» Exercise: Working from the records below, repeat exactly the lines starting at the line that contains "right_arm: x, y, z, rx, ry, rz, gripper" and ending at the line that contains "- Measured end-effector", inclusive.
*-*-*
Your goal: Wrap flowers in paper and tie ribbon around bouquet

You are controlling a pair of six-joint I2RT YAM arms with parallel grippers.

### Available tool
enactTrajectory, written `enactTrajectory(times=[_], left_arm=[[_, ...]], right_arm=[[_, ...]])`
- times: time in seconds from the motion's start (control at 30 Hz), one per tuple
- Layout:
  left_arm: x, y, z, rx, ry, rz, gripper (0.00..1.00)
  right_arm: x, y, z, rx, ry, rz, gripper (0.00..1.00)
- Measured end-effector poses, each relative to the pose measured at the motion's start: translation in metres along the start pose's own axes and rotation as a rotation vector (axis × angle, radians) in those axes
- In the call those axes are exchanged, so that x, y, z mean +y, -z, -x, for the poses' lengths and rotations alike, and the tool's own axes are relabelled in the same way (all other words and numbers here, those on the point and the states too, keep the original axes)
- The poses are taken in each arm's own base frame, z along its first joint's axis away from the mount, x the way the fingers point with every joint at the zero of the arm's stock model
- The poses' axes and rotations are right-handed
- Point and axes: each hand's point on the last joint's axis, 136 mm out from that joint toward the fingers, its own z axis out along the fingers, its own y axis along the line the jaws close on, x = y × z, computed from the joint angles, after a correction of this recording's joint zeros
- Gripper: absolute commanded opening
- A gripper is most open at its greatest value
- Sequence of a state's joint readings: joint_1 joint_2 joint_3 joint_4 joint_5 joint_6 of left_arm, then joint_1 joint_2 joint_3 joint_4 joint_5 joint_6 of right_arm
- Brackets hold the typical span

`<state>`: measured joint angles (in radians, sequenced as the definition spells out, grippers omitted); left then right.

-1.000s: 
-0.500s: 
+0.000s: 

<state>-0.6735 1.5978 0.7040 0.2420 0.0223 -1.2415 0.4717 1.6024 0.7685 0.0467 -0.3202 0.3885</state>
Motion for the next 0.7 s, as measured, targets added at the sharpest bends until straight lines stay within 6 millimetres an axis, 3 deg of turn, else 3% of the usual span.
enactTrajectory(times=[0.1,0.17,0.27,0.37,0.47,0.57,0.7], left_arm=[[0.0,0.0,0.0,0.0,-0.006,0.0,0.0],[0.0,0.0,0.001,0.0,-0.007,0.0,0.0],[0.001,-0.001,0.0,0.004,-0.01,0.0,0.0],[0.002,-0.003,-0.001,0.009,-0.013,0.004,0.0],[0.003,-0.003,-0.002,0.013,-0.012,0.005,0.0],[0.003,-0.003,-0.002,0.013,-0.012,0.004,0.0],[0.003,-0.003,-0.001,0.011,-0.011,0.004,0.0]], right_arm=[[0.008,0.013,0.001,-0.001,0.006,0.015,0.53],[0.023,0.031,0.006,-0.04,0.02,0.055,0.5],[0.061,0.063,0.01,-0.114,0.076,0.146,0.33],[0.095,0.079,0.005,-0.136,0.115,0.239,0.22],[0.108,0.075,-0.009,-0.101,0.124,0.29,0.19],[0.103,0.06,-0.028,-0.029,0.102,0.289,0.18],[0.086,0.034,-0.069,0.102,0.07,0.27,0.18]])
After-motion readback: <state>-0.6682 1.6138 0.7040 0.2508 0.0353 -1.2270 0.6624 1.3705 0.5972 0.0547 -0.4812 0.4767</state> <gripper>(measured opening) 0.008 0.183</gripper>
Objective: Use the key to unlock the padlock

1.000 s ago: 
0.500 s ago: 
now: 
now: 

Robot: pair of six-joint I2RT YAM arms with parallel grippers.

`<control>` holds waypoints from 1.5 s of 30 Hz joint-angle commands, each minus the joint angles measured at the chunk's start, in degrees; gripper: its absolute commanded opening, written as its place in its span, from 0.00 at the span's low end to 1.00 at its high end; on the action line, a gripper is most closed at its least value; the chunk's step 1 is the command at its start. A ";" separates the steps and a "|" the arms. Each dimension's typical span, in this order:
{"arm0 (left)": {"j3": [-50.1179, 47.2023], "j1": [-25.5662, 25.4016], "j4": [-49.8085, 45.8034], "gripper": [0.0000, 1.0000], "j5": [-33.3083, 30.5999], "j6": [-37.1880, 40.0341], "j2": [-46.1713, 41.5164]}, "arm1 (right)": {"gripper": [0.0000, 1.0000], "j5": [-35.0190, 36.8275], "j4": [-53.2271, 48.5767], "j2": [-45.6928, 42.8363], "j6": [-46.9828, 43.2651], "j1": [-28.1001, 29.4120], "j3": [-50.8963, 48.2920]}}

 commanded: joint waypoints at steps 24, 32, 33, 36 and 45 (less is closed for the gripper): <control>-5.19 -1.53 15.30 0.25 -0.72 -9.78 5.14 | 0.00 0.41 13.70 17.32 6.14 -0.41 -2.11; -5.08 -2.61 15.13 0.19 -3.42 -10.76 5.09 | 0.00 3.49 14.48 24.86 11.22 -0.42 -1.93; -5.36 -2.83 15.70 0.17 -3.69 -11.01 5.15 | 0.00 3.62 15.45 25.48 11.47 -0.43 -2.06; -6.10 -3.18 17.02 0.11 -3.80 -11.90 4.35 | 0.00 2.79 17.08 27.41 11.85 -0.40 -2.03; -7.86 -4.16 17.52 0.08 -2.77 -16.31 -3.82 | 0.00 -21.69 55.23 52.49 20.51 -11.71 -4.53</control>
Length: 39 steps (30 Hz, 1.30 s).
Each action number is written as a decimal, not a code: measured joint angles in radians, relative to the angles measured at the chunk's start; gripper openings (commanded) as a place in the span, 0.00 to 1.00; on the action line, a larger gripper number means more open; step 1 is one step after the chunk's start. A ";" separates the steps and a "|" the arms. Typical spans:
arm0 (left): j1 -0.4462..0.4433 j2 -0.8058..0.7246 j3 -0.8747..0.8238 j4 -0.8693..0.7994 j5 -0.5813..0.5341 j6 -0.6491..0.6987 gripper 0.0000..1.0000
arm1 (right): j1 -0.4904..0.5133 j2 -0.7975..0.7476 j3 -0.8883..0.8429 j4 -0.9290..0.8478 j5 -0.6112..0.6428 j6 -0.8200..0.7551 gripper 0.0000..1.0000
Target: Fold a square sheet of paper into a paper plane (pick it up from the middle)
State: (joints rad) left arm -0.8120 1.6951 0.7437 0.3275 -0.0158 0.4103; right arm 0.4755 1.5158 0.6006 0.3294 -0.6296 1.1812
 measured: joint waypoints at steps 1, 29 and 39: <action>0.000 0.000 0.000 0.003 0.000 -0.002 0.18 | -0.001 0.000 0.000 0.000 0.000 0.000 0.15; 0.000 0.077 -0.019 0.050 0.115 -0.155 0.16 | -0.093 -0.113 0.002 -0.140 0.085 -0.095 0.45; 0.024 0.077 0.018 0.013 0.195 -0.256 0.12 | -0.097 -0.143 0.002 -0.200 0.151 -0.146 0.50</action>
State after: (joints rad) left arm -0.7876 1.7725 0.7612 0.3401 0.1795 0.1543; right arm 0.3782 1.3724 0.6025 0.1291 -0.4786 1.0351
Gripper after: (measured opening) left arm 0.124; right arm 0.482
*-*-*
» Answer box:
  right_arm: x, y, z, rx, ry, rz, gripper (0.00..1.00)
- Measured end-effector poses, each relative to the pose measured at the motion's start: translation in metres along the start pose's own axes and rotation as a rotation vector (axis × angle, radians) in those axes

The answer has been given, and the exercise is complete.